I\'d like to build a C pre-processor / compiler that allows functions to be collected from local and online sources. ie:
#fetch MP3FileBuilder http://scripts
This isn't trivial, but it's not that hard.
You can run binary code in a sand box. Every operating system does this all day long.
They're going to have to use your standard library (vs a generic C lib). Your standard library will enforce whatever controls you want to impose.
Next, you'll want ensure that they can not create "runnable code" at run time. That is, the stack isn't executable, they can't allocate any memory that's executable, etc. That means that only the code generated by the compiler (YOUR compiler) will be executable.

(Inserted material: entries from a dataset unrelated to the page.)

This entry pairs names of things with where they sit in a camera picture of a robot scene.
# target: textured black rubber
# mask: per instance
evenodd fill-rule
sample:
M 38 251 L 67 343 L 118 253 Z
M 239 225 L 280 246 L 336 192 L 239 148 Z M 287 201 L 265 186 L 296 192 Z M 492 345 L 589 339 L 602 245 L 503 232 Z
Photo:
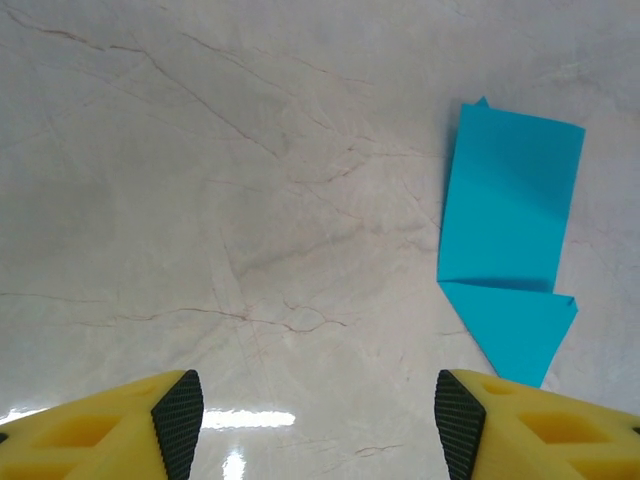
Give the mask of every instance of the textured black rubber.
M 470 480 L 486 410 L 449 370 L 436 385 L 435 416 L 451 480 Z
M 169 480 L 187 480 L 202 425 L 204 401 L 200 378 L 187 371 L 151 410 Z

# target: folded blue paper
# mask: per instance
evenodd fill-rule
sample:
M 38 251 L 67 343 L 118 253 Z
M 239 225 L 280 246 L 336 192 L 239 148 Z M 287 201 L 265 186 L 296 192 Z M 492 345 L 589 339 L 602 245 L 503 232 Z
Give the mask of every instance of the folded blue paper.
M 539 387 L 577 306 L 553 294 L 583 128 L 464 105 L 438 282 L 496 372 Z

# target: rectangular hole
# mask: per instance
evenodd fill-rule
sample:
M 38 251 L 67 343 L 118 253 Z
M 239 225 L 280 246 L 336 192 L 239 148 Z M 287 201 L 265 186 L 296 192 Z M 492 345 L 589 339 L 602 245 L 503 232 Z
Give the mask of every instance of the rectangular hole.
M 640 480 L 638 460 L 572 460 L 586 480 Z
M 36 448 L 95 447 L 119 421 L 120 417 L 114 416 L 74 417 L 46 432 L 33 446 Z
M 7 465 L 4 468 L 6 480 L 63 480 L 75 465 Z
M 609 438 L 579 415 L 565 412 L 523 413 L 520 420 L 545 443 L 602 443 Z

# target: black rubber tip
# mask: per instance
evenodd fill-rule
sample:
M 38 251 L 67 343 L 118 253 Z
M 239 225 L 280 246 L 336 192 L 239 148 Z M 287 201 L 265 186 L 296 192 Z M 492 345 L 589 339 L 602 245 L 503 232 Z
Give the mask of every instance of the black rubber tip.
M 189 370 L 151 410 L 168 480 L 187 480 L 202 425 L 198 372 Z
M 470 480 L 487 412 L 448 370 L 438 375 L 435 416 L 451 480 Z

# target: blue paper
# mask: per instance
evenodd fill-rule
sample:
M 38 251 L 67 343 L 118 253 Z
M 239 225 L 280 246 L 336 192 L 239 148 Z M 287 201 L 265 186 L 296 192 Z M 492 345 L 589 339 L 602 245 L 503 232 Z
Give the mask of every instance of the blue paper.
M 538 387 L 577 306 L 553 294 L 583 128 L 464 105 L 438 282 L 496 372 Z

If your compiler signs its executable cryptographically, your runtime will be able to detect tampered binaries, and simply not load them. This prevents them from "poking" things in to the binaries that you simply don't want them to have.
With a controlled compiler generating "safe" code, and a controlled system library, that should give a reasonably controlled sandbox, even with actual machine language code.
Want to impose memory limits? Put a check in to malloc. Want to restrict how much stack is allocated? Limit the stack segment.
Operating systems create these kinds of constrained environments using their Virtual Memory managers all day long, so you can readily do these things on modern OS's.
Whether the effort to do this is worthwhile vs using an off the shelf Virtual Machine and byte code runtime, I can't say.
I haven't investigated this very closely, but the guys working on Chromium (aka Google Chrome) are working on a sandbox almost like this already, which might be worth looking into.
http://dev.chromium.org/developers/design-documents/sandbox/Sandbox-FAQ
It's open source, so should be possible to use it.
8 years later and I've discovered a new platform that meets all of my original requirements. Web Assembly allows you to run a C/C++ subset safely inside a browser and comes with similar safety restrictions to my requirements such as restricting memory access and preventing unsafe operations on the OS and parent process. It's been implemented in Firefox 52 and there are promising signs other browsers will support it in the future.
Nice idea, but I'm fairly sure what you're trying to do is impossible with C or C++. If you dropped the sandbox idea it might work.
Java's already got a similar (as in a large library of 3rd party code) system in Maven2
Liran pointed out codepad.org in a comment above. It isn't suitable because it relies on a very heavy environment (consisting of ptrace, chroot, and an outbound firewall) however I found there a few g++ safety switches which I thought I'd share here:
gcc 4.1.2 flags: -O -fmessage-length=0 -fno-merge-constants -fstrict-aliasing -fstack-protector-all
g++ 4.1.2 flags: -O -std=c++98 -pedantic-errors -Wfatal-errors -Werror -Wall -Wextra -Wno-missing-field-initializers -Wwrite-strings -Wno-deprecated -Wno-unused -Wno-non-virtual-dtor -Wno-variadic-macros -fmessage-length=0 -ftemplate-depth-128 -fno-merge-constants -fno-nonansi-builtins -fno-gnu-keywords -fno-elide-constructors -fstrict-aliasing -fstack-protector-all -Winvalid-pch
The options are explained in the GCC manual
What really caught my eye was the stack-protector flag. I believe it is a merge of this IBM research project (Stack-Smashing Protector) with the official GCC.
The protection is realized by buffer overflow detection and the variable reordering feature to avoid the corruption of pointers. The basic idea of buffer overflow detection comes from StackGuard system.
The novel features are (1) the reordering of local variables to place buffers after pointers to avoid the corruption of pointers that could be used to further corrupt arbitrary memory locations, (2) the copying of pointers in function arguments to an area preceding local variable buffers to prevent the corruption of pointers that could be used to further corrupt arbitrary memory locations, and the (3) omission of instrumentation code from some functions to decrease the performance overhead.
If I were going to do this, I would investigate one of two approaches:
However, I agree with others that this is probably a horribly involved project. Look at the problems that web browsers have had with buggy or hung plugins destabilizing the entire browser. Or look at the release notes for the Wireshark project; almost every release, it seems, contains security fixes for problems in one of its protocol dissectors that then affect the entire program. If a C/C++ sandbox were feasible, I'd expect these projects to have latched onto one by now.